The listing below contains a span that opens with the line containing "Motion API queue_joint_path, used" and closes with the line containing "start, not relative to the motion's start". Return that span exactly.

__Data for analysis__.
^^^^
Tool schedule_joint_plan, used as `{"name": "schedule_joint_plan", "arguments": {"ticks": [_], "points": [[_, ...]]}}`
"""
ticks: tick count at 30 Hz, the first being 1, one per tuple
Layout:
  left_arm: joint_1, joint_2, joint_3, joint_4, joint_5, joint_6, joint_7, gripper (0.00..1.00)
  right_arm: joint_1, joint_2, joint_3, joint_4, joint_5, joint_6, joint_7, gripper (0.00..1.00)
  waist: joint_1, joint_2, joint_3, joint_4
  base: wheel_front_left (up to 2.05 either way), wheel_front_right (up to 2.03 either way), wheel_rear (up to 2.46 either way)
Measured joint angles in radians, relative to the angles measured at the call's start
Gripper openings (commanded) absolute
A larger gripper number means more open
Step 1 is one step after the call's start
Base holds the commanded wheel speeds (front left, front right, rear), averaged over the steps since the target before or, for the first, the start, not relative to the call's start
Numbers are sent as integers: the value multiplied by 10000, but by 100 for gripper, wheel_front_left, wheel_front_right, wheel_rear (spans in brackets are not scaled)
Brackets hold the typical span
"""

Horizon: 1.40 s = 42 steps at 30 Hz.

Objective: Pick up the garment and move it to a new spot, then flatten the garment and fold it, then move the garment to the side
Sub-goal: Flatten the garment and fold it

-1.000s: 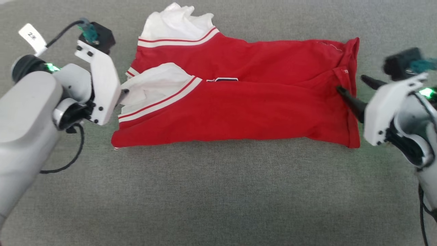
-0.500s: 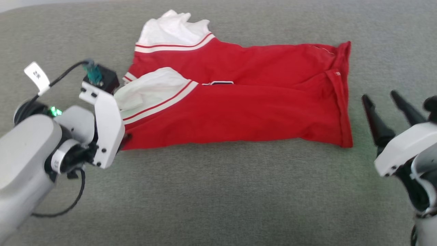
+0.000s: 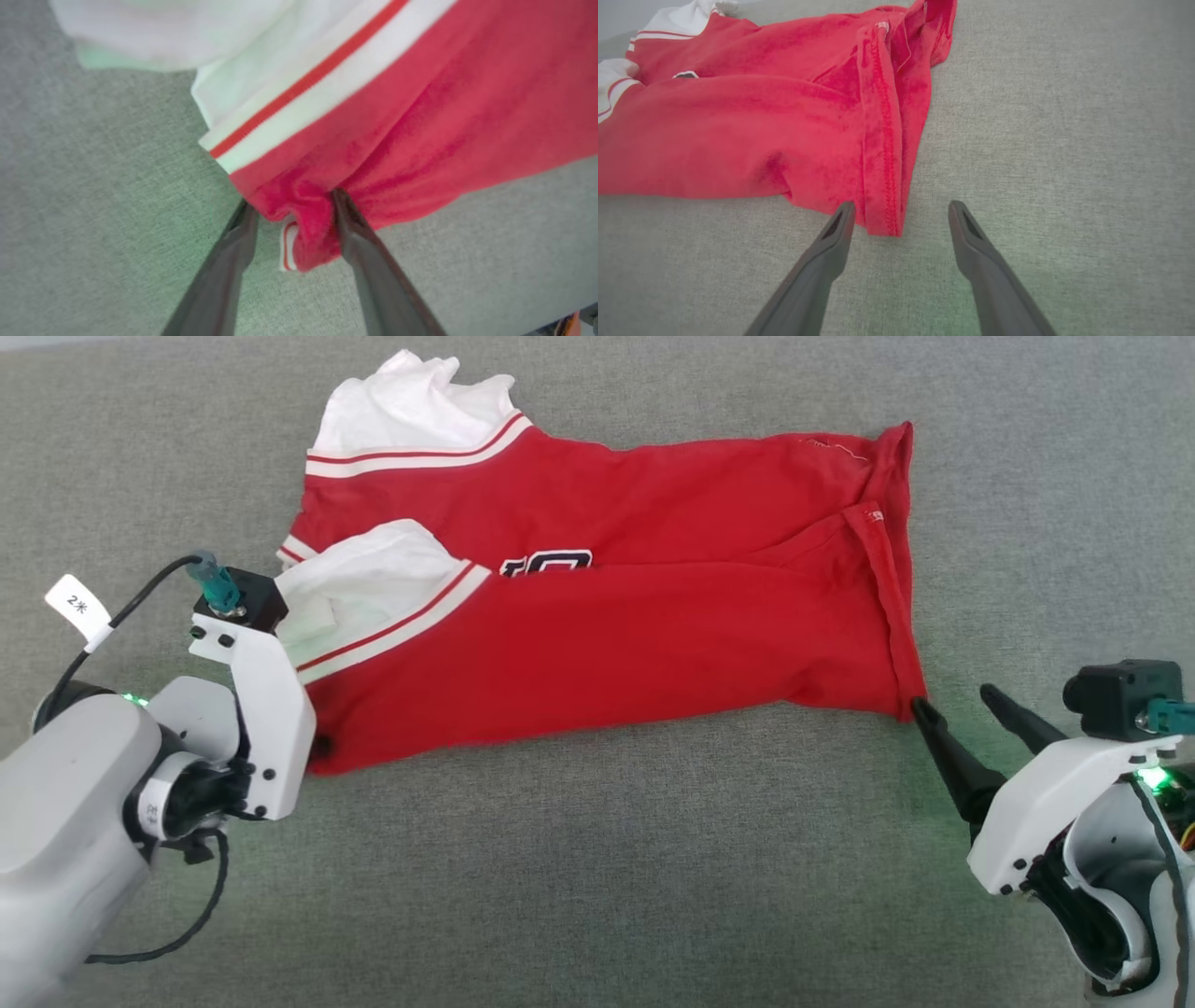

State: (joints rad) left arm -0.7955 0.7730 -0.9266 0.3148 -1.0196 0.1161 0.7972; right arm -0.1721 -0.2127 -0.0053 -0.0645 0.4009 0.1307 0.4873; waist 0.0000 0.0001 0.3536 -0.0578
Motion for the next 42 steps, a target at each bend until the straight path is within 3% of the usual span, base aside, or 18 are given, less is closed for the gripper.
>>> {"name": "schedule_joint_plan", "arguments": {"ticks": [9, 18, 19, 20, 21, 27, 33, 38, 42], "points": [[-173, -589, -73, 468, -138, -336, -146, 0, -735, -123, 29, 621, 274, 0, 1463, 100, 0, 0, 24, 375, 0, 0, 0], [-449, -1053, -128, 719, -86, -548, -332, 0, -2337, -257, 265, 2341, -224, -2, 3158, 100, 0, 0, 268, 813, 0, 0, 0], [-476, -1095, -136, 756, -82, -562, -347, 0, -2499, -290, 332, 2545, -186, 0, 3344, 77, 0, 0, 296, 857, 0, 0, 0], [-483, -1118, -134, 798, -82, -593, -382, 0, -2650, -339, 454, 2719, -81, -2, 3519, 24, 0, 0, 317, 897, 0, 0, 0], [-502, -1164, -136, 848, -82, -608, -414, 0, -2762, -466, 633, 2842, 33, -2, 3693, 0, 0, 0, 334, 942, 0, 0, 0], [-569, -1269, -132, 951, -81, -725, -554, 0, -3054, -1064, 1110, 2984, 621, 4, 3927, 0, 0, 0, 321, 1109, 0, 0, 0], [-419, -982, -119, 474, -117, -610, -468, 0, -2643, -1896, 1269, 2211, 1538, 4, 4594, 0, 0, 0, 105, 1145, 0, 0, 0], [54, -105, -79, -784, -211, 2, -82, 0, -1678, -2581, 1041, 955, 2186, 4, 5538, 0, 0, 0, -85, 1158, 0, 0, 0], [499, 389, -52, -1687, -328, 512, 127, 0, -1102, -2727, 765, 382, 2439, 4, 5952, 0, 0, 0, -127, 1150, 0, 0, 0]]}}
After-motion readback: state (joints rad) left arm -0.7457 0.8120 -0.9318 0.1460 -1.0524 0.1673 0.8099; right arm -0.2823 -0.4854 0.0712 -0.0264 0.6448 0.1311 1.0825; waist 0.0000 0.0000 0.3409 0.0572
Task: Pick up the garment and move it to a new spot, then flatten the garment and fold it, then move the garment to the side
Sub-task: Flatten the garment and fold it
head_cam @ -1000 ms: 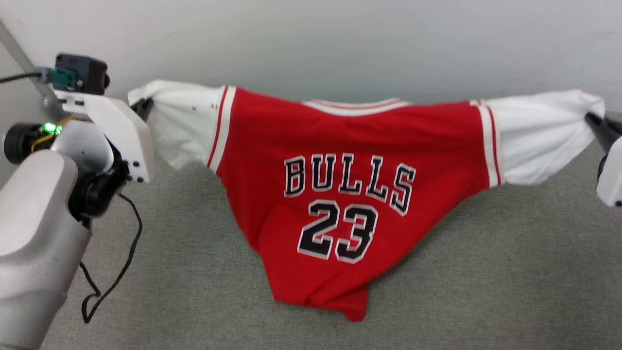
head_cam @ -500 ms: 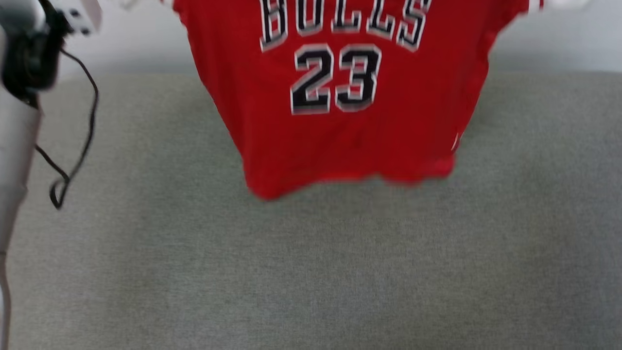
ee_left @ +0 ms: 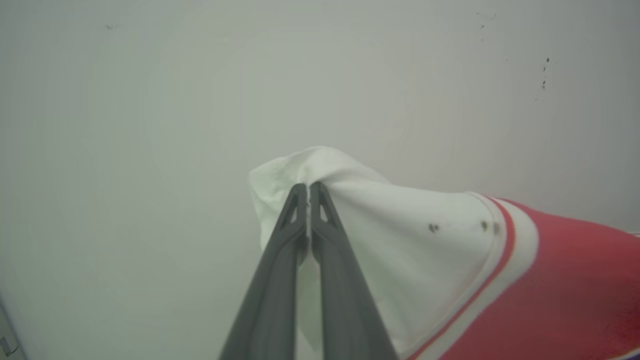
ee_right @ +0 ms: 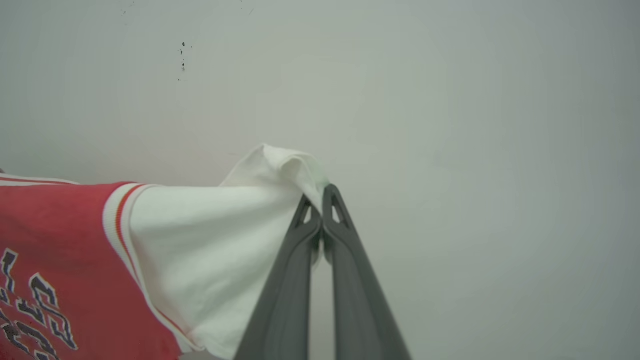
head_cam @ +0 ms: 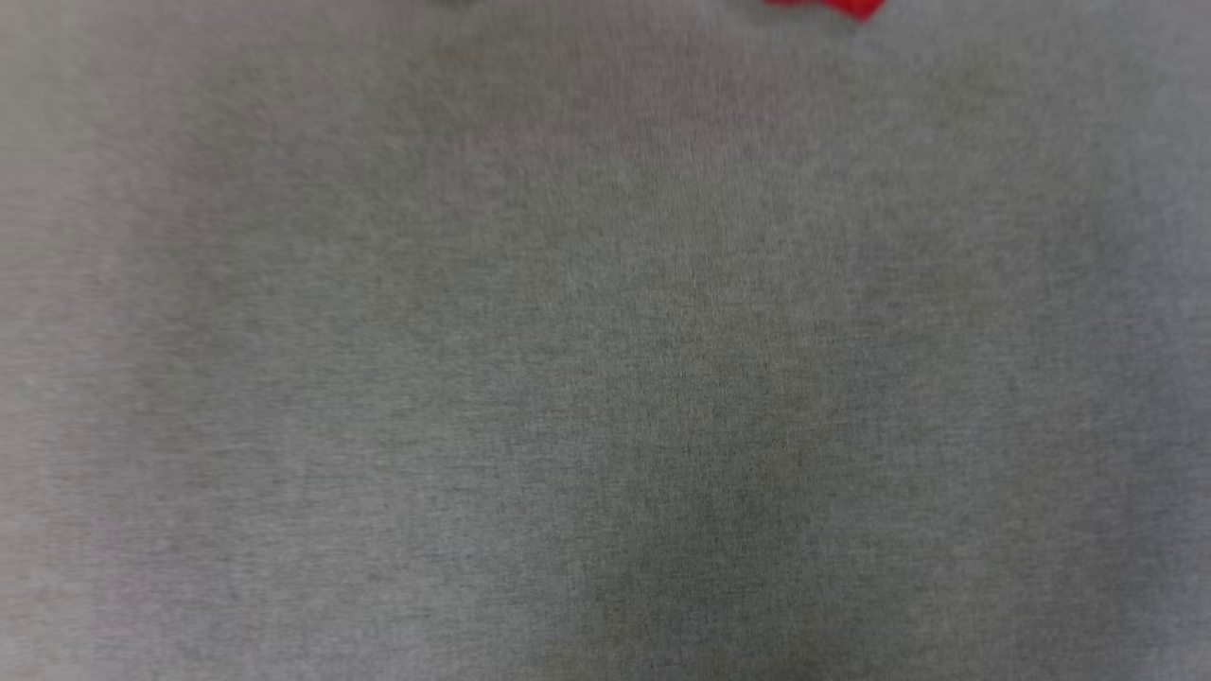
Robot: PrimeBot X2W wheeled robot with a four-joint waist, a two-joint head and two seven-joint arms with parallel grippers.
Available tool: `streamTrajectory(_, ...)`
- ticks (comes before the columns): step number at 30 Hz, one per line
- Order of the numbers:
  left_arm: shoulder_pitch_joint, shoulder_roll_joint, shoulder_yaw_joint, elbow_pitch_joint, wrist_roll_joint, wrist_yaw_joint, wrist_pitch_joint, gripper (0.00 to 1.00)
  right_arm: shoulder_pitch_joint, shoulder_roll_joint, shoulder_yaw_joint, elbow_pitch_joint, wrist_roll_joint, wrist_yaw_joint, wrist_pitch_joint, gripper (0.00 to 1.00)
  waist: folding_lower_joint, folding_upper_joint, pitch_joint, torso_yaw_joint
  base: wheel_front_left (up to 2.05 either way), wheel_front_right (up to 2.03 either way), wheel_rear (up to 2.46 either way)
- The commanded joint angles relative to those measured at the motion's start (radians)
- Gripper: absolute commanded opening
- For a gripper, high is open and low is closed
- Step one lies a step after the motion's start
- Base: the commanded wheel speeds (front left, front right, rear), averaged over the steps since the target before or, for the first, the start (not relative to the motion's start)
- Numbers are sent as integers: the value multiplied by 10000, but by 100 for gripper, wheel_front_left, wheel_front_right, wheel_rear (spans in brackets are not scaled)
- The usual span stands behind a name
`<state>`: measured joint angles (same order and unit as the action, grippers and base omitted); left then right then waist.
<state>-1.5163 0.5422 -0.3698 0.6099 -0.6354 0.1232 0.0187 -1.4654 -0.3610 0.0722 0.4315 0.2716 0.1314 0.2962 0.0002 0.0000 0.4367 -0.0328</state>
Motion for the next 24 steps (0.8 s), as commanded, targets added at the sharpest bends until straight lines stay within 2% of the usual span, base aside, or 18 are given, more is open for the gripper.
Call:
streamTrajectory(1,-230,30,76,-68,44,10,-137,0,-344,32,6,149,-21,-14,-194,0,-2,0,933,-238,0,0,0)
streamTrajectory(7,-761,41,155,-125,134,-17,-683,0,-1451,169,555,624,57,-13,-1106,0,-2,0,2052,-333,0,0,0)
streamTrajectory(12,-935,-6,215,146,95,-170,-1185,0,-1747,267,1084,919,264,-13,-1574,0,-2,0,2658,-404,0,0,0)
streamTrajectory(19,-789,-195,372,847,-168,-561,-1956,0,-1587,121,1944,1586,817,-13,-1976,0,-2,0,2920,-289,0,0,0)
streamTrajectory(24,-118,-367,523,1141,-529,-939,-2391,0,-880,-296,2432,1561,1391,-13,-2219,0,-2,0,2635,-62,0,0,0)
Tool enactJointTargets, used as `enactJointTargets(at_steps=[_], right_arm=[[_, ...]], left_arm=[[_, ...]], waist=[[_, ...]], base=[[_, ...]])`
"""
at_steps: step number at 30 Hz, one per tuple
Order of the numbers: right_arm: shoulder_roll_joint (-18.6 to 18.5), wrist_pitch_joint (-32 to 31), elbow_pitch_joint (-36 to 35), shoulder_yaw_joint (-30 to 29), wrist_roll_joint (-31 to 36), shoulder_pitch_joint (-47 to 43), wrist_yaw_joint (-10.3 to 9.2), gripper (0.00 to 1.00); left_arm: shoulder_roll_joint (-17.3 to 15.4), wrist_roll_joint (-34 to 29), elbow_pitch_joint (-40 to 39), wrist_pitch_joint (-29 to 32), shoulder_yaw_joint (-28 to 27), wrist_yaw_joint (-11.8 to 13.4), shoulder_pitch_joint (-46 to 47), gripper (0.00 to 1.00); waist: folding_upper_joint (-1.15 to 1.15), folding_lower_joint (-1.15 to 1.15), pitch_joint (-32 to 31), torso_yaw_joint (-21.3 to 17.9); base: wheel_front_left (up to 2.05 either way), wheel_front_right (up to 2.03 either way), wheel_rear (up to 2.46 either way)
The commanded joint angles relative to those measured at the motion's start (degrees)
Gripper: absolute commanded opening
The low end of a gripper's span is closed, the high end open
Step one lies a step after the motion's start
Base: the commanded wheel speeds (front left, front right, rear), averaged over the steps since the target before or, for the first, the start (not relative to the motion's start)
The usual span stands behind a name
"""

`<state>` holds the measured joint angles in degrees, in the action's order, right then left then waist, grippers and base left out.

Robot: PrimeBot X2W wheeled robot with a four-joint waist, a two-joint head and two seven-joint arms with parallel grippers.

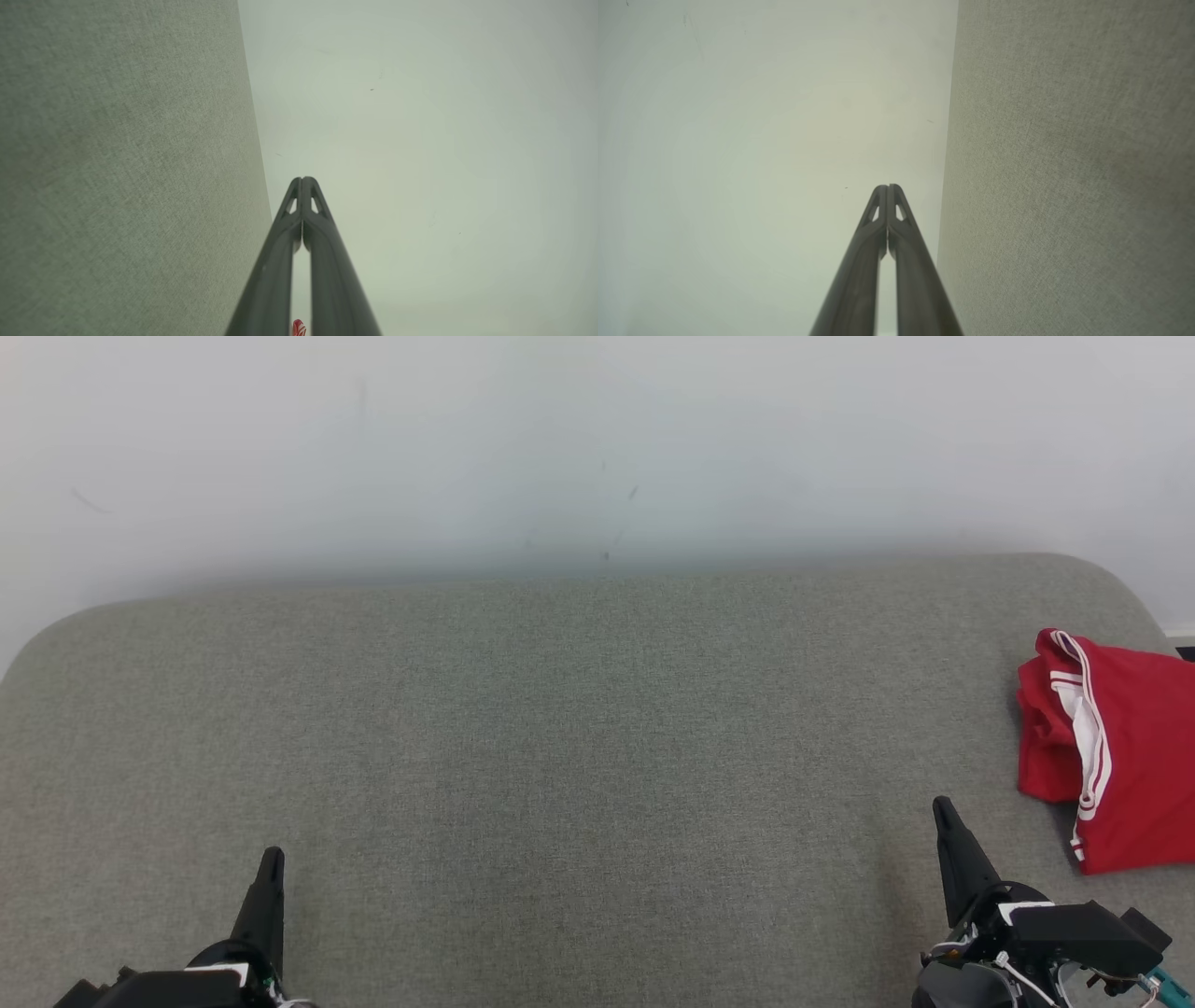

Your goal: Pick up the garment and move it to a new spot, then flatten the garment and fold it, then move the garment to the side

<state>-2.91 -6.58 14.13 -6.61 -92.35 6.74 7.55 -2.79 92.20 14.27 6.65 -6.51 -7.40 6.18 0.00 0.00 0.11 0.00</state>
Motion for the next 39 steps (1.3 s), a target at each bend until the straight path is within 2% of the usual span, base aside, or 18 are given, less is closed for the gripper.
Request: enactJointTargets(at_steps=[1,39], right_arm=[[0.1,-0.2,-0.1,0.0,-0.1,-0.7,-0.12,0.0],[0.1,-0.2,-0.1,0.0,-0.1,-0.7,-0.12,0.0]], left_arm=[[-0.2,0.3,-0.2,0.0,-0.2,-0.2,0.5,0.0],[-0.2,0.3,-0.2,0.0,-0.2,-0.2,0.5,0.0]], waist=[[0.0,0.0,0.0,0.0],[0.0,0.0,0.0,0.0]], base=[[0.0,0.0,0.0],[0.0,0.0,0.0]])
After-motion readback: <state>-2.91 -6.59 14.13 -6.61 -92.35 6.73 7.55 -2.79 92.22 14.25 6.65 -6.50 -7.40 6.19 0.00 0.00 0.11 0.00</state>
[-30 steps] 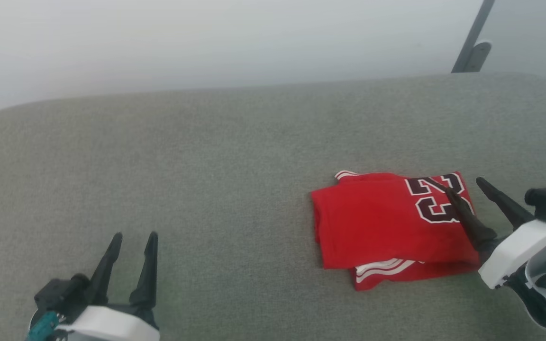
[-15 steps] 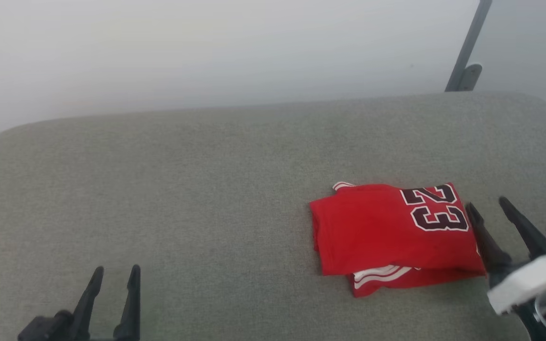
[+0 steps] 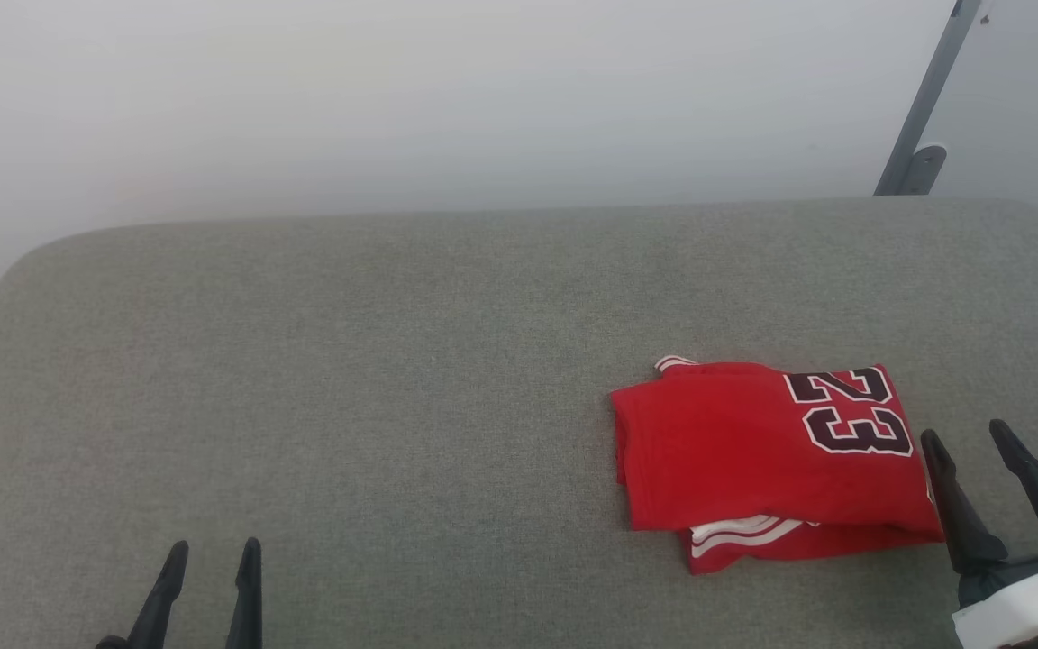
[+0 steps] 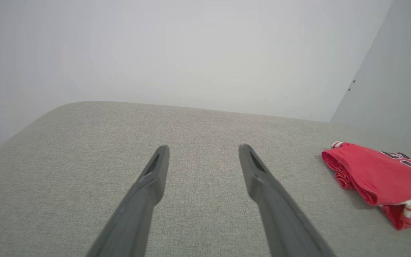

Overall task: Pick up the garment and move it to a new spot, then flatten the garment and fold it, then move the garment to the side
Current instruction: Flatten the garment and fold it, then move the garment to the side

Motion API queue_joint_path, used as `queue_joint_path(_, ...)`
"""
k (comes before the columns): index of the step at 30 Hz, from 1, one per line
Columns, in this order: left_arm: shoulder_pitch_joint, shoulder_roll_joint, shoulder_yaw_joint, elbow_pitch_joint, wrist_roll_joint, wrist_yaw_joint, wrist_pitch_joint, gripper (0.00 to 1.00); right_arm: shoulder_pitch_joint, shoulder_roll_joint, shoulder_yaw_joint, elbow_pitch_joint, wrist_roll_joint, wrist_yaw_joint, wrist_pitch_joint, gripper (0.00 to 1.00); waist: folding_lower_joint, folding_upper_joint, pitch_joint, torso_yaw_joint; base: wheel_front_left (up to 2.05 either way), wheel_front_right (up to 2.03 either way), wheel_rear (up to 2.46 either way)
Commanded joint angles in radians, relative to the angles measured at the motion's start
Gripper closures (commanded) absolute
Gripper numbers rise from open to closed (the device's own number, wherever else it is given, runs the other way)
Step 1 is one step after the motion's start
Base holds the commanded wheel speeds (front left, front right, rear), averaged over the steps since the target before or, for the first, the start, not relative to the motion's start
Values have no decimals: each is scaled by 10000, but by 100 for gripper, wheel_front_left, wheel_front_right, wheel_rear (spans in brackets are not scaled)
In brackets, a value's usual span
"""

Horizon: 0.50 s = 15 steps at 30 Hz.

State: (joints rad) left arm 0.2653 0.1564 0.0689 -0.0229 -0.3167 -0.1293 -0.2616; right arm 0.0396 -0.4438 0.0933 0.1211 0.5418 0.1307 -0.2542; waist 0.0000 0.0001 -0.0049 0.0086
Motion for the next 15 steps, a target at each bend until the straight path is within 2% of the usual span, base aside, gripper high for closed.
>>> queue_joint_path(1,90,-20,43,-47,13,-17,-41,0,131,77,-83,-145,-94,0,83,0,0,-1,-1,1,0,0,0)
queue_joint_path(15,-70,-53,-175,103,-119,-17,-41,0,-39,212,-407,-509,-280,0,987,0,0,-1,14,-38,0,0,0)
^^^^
__Result__.
Motion API queue_joint_path, used as `queue_joint_path(_, ...)`
"""
k (comes before the columns): index of the step at 30 Hz, from 1, one per line
Columns, in this order: left_arm: shoulder_pitch_joint, shoulder_roll_joint, shoulder_yaw_joint, elbow_pitch_joint, wrist_roll_joint, wrist_yaw_joint, wrist_pitch_joint, gripper (0.00 to 1.00); right_arm: shoulder_pitch_joint, shoulder_roll_joint, shoulder_yaw_joint, elbow_pitch_joint, wrist_roll_joint, wrist_yaw_joint, wrist_pitch_joint, gripper (0.00 to 1.00); waist: folding_lower_joint, folding_upper_joint, pitch_joint, torso_yaw_joint; base: wheel_front_left (up to 2.05 either way), wheel_front_right (up to 2.03 either way), wheel_rear (up to 2.46 either way)
Commanded joint angles in radians, relative to the angles measured at the motion's start
Gripper closures (commanded) absolute
Gripper numbers rise from open to closed (the device's own number, wherever else it is given, runs the other way)
Step 1 is one step after the motion's start
Base holds the commanded wheel speeds (front left, front right, rear), averaged over the steps since the target before or, for the first, the start, not relative to the motion's start

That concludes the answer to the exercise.